Instructions to follow
Every record should be written out again in full, with no character altered.

Provided material
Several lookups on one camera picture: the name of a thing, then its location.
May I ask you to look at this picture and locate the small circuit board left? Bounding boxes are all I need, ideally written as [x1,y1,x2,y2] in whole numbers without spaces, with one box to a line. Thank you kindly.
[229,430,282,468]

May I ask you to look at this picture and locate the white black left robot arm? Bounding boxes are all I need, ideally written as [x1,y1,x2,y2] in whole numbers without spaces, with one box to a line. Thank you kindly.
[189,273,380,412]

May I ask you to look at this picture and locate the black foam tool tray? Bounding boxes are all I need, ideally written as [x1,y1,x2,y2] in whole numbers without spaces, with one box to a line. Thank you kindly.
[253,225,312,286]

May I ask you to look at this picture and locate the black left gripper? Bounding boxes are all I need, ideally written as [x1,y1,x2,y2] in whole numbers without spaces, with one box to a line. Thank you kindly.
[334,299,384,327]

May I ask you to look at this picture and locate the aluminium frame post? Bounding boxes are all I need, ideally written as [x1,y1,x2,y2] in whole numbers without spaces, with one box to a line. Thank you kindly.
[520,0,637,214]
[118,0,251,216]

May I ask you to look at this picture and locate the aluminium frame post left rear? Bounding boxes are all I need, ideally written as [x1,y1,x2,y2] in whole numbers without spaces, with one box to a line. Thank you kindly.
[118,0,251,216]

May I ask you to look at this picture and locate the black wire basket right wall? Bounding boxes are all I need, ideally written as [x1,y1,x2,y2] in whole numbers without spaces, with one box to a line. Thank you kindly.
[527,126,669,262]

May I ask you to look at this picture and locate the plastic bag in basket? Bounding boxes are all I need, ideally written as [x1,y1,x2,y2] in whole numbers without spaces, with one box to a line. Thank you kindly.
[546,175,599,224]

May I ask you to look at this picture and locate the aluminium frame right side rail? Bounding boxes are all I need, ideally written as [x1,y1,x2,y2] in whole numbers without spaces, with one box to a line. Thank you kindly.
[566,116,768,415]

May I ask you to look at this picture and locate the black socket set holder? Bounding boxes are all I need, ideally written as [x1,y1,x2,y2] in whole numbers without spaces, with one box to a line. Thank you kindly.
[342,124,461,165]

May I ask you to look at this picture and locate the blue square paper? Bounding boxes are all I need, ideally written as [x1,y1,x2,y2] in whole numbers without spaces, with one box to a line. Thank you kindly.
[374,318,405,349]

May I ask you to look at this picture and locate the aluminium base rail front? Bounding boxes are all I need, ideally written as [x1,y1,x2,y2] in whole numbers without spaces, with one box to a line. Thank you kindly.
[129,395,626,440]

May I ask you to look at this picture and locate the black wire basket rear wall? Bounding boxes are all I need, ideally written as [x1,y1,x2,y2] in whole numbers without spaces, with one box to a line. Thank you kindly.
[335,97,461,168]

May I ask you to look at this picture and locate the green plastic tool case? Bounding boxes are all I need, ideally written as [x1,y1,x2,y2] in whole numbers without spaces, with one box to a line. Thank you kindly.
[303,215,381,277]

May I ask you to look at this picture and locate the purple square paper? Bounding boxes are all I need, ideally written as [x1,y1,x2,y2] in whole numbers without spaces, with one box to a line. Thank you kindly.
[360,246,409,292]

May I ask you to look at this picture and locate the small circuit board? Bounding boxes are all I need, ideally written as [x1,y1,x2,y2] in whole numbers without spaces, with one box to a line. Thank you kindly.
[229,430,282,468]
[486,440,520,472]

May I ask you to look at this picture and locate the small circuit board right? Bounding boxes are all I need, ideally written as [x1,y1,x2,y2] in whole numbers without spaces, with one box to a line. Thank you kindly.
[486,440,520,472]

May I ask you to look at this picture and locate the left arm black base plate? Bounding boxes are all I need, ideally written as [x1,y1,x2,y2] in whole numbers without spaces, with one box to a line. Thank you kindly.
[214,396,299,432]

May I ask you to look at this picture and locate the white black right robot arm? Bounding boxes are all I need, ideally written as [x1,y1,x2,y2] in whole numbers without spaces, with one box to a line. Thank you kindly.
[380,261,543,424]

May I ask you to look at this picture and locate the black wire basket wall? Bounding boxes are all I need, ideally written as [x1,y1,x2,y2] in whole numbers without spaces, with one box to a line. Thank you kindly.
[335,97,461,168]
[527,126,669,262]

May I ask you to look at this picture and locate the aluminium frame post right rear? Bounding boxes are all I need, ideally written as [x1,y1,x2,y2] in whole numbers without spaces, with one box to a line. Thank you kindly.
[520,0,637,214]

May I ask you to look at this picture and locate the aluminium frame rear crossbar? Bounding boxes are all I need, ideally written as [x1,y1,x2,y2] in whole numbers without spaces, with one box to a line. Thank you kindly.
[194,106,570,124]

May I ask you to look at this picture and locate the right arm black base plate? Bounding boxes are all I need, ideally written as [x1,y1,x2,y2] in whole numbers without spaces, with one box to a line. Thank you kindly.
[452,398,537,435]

Expected output
Several lookups on one camera picture: the name of a thing, then its location.
May I ask you to look at this picture and locate the small circuit board left? Bounding boxes are all I need, ideally written as [x1,y1,x2,y2] in whole numbers without spaces, with one box to a line. Thank you kindly.
[229,430,282,468]

May I ask you to look at this picture and locate the white black left robot arm? Bounding boxes are all I need, ideally written as [x1,y1,x2,y2] in whole numbers without spaces, with one box to a line. Thank you kindly.
[189,273,380,412]

May I ask you to look at this picture and locate the black foam tool tray? Bounding boxes are all I need, ideally written as [x1,y1,x2,y2] in whole numbers without spaces, with one box to a line. Thank you kindly.
[253,225,312,286]

May I ask you to look at this picture and locate the black left gripper? Bounding boxes are all I need, ideally written as [x1,y1,x2,y2] in whole numbers without spaces, with one box to a line. Thank you kindly.
[334,299,384,327]

May I ask you to look at this picture and locate the aluminium frame post? Bounding boxes are all I need, ideally written as [x1,y1,x2,y2] in whole numbers without spaces, with one box to a line. Thank you kindly.
[520,0,637,214]
[118,0,251,216]

May I ask you to look at this picture and locate the aluminium frame post left rear? Bounding boxes are all I need, ideally written as [x1,y1,x2,y2] in whole numbers without spaces, with one box to a line. Thank you kindly.
[118,0,251,216]

May I ask you to look at this picture and locate the black wire basket right wall? Bounding boxes are all I need, ideally written as [x1,y1,x2,y2] in whole numbers without spaces, with one box to a line. Thank you kindly.
[527,126,669,262]

May I ask you to look at this picture and locate the plastic bag in basket? Bounding boxes are all I need, ideally written as [x1,y1,x2,y2] in whole numbers without spaces, with one box to a line. Thank you kindly.
[546,175,599,224]

May I ask you to look at this picture and locate the aluminium frame right side rail? Bounding boxes are all I need, ideally written as [x1,y1,x2,y2] in whole numbers without spaces, with one box to a line. Thank you kindly.
[566,116,768,415]

May I ask you to look at this picture and locate the black socket set holder? Bounding boxes are all I need, ideally written as [x1,y1,x2,y2] in whole numbers without spaces, with one box to a line. Thank you kindly.
[342,124,461,165]

May I ask you to look at this picture and locate the blue square paper? Bounding boxes are all I need, ideally written as [x1,y1,x2,y2] in whole numbers without spaces, with one box to a line. Thank you kindly.
[374,318,405,349]

May I ask you to look at this picture and locate the aluminium base rail front? Bounding boxes are all I need, ideally written as [x1,y1,x2,y2] in whole numbers without spaces, with one box to a line. Thank you kindly.
[129,395,626,440]

May I ask you to look at this picture and locate the black wire basket rear wall? Bounding boxes are all I need, ideally written as [x1,y1,x2,y2] in whole numbers without spaces, with one box to a line. Thank you kindly.
[335,97,461,168]

May I ask you to look at this picture and locate the green plastic tool case? Bounding boxes are all I need, ideally written as [x1,y1,x2,y2] in whole numbers without spaces, with one box to a line. Thank you kindly.
[303,215,381,277]

May I ask you to look at this picture and locate the purple square paper? Bounding boxes are all I need, ideally written as [x1,y1,x2,y2] in whole numbers without spaces, with one box to a line. Thank you kindly.
[360,246,409,292]

May I ask you to look at this picture and locate the small circuit board? Bounding boxes are all I need, ideally written as [x1,y1,x2,y2] in whole numbers without spaces, with one box to a line. Thank you kindly.
[229,430,282,468]
[486,440,520,472]

May I ask you to look at this picture and locate the small circuit board right? Bounding boxes are all I need, ideally written as [x1,y1,x2,y2] in whole numbers without spaces, with one box to a line. Thank you kindly.
[486,440,520,472]

May I ask you to look at this picture and locate the left arm black base plate? Bounding boxes are all I need, ideally written as [x1,y1,x2,y2] in whole numbers without spaces, with one box to a line. Thank you kindly.
[214,396,299,432]

May I ask you to look at this picture and locate the white black right robot arm? Bounding boxes are all I need, ideally written as [x1,y1,x2,y2] in whole numbers without spaces, with one box to a line. Thank you kindly.
[380,261,543,424]

May I ask you to look at this picture and locate the black wire basket wall? Bounding boxes are all I need, ideally written as [x1,y1,x2,y2] in whole numbers without spaces, with one box to a line. Thank you kindly.
[335,97,461,168]
[527,126,669,262]

May I ask you to look at this picture and locate the aluminium frame post right rear? Bounding boxes are all I need, ideally written as [x1,y1,x2,y2] in whole numbers without spaces, with one box to a line. Thank you kindly.
[520,0,637,214]

May I ask you to look at this picture and locate the aluminium frame rear crossbar? Bounding boxes are all I need, ideally written as [x1,y1,x2,y2] in whole numbers without spaces, with one box to a line. Thank you kindly.
[194,106,570,124]

May I ask you to look at this picture and locate the right arm black base plate? Bounding boxes are all I need, ideally written as [x1,y1,x2,y2] in whole numbers without spaces, with one box to a line. Thank you kindly.
[452,398,537,435]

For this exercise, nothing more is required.